すると、ギーシュの傍らにキュルケが顔を出した。

 

 

「はぁ~いダーリン! 会いたかった?」

 

「キュルケまで!?」

 

「ここまで来た経緯だけど、タバサのシルフィードよ。シルフィードなら空中に浮かぶアルビオンまで問題なく飛べるわ」

 

「アルビオンについたは良いが、何せ勝手が分からぬ異国だからね。でも、このヴェルダンデがいきなり穴を掘り始めた。そしたら·······」

 

 

そこでギーシュの言葉を引き継ぐように、キュルケのすぐ隣にタバサも顔を出した。 

 

 

「ここに出て、あなた達を見つける事ができた」

 

「タバサ·······」

 

 

どうやら三人とも、特に目立った怪我も無くここに辿り着いたらしい。その事に安堵して、ノクトは軽く息をつく。

 

ヴェルダンデはフガフガとルイズの指に光る水のルビーに鼻を押し付けている。ギーシュはそれを見て、うんうんと頷いた。

 

 

「なるほど。水のルビーの匂いを追いかけて、ここまで穴を掘ったのか。僕の可愛いヴェルダンデはなにせ、とびっきりの宝石が大好きだからね。ラ・ロシェールまで、穴を掘ってやってきたんだよ、彼は」

 

「へ、へぇ~·······」

 

 

まさかモグラに救われるとは思わなかったが、この使い魔のおかげでギーシュ達がここにやってこられたのは紛れもない事実だ。

 

ノクトがヴェルダンデの頭を撫でると、巨大なモグラは嬉しそうな鳴き声を上げた。

 

 

「ねえ聞いて? あたし、もうちょっとであのフーケを捕まえるとこだったんだけど、逃げられちゃった。あの女ってば、メイジのくせに終いにゃ走って逃げたわ。ところでダーリン、ここで何をしているの?」

 

 

キュルケが顔についた土をハンカチで拭い、さらにタバサの顔についている土も拭ってやりながら言った。

 

そこでようやく現在の状況を思い出し、焦った声で一同に言う。

 

 

「ちょうど良かった! 早くここから脱出するぞ! 敵がもうすぐそこまで来てるんだ! タバサ、シルフィードですぐここから離れられるか?」 

 

 

ノクトの問いに、タバサはこくりと頷くと、穴の中に潜って行った。

 

相変わらず状況判断が素早い少女である。

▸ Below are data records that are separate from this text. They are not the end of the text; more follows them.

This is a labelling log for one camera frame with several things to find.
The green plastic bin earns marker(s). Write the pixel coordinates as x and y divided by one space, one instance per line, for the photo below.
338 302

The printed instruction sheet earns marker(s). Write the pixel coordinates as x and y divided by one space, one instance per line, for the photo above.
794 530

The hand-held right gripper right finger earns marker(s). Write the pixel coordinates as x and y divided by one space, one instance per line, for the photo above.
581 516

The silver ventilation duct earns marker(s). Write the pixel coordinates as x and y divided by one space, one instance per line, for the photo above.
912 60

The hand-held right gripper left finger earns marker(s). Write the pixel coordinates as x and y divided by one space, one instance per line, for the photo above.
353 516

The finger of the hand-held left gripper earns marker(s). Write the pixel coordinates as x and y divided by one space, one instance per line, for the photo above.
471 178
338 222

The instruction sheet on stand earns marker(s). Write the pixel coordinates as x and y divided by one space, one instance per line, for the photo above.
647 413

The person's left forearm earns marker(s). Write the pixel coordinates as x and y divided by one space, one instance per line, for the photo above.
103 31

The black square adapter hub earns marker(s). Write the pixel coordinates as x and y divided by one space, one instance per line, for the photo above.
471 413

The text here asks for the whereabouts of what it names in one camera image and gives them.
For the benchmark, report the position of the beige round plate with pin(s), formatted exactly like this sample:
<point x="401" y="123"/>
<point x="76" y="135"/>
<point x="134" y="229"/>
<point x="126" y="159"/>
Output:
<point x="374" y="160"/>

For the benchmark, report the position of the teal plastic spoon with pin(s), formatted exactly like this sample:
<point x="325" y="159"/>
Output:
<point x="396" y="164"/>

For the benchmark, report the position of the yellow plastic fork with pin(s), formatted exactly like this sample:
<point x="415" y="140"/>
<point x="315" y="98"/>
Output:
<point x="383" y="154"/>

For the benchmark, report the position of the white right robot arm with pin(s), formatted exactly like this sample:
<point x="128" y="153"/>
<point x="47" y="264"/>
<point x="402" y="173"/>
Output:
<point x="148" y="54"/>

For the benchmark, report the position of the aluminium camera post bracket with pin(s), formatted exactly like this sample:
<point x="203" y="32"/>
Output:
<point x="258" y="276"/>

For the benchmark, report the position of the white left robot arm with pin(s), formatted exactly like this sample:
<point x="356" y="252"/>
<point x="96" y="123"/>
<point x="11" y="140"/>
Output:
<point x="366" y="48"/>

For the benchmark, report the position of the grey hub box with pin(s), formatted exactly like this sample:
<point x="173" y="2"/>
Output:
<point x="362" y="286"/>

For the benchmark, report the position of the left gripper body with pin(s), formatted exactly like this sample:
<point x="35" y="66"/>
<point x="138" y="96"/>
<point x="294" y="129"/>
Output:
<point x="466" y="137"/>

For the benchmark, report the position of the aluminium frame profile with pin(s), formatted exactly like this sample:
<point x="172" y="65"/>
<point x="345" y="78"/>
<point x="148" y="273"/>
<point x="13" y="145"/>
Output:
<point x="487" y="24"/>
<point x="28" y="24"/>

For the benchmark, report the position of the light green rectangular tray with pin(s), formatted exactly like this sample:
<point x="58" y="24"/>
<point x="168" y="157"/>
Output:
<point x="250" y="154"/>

一方で、ギーシュとキュルケはきょとんとした表情で、

 

 

「離れるって·······任務は? ワルド子爵は?」

 

「手紙は手に入れたし、アイツは裏切った! そんな事よりここから早く離れる方が先決だ! すぐに飛び立つぞッ!!」

 

「なぁんだ。よく分かんないけど、もう終わっちゃったの」

 

 

キュルケがつまらなそうに言うが、正直は今はそんな事を言っている場合ではない。

 

ルイズを抱えて穴に潜ろうとした時、ノクトはある事に気づいてルイズをギーシュに預けると礼拝堂に戻り、倒れているウェールズに近づく。

 

目が大きく開いたまま絶命しているウェールズを、ノクトは静かに目蓋を下ろす。

 

 

「おーい! 何をしてるんだね! 早くしたまえ!」

 

 

ギーシュがそんなノクトを呼んだ。

 

ノクトはウェールズの体を探った。せめてアンリエッタに渡す、何か形見の品は無いかと探し回った。

 

そして彼が指に嵌めた、大粒のルビーに気付く。

 

それはアルビオン王家に伝わる、『風のルビー』だ。ノクトは王子の指から指輪を外すと、ポケットに入れる。 

 

 

「ウェールズ·······アンタの勇敢な死を無駄にはしない。安らかに眠ってくれ」

 

 

ノクトは一礼してから、穴に急いで駆け戻る。

 

穴にもぐった瞬間、礼拝堂に王軍を打ち破った貴族派の兵士やメイジが飛び込んできた。

 

 

 

△▼△▼△▼△

 

 

 

ヴェルダンデが掘った穴は、アルビオン大陸の真下に通じていた。

 

ノクト達が穴から出ると、すでにそこは雲の中である。

 

 

「っておい、嘘だろぉぉぉぉおッ!?」

 

 

叫ぶノクトだったが、落下する四人とモグラを、シルフィードが受け止めた。

 

ヴェルダンデはシルフィードの口にくわえられたので、抗議の鳴き声を上げた。

 

 

「我慢しておくれ、可愛いヴェルダンデ。トリステインに降りるまでの辛抱だからね」 

 

 

シルフィードは緩やかに降下して雲を抜けると、魔法学院を目指して力強く羽ばたいた。

 

ノクトはルイズをゆっくりと風竜の背中に横たわらせてから、アルビオン大陸を見上げる。

 

雲と空の青の中、アルビオン大陸が遠ざかる。短い滞在だったが、様々なものをノクトに残した白の国が遠ざかる。

 

どっと疲れが襲い掛かってきたノクトは、シルフィードの背びれに体を預けたまま少し仮眠を取ることにした。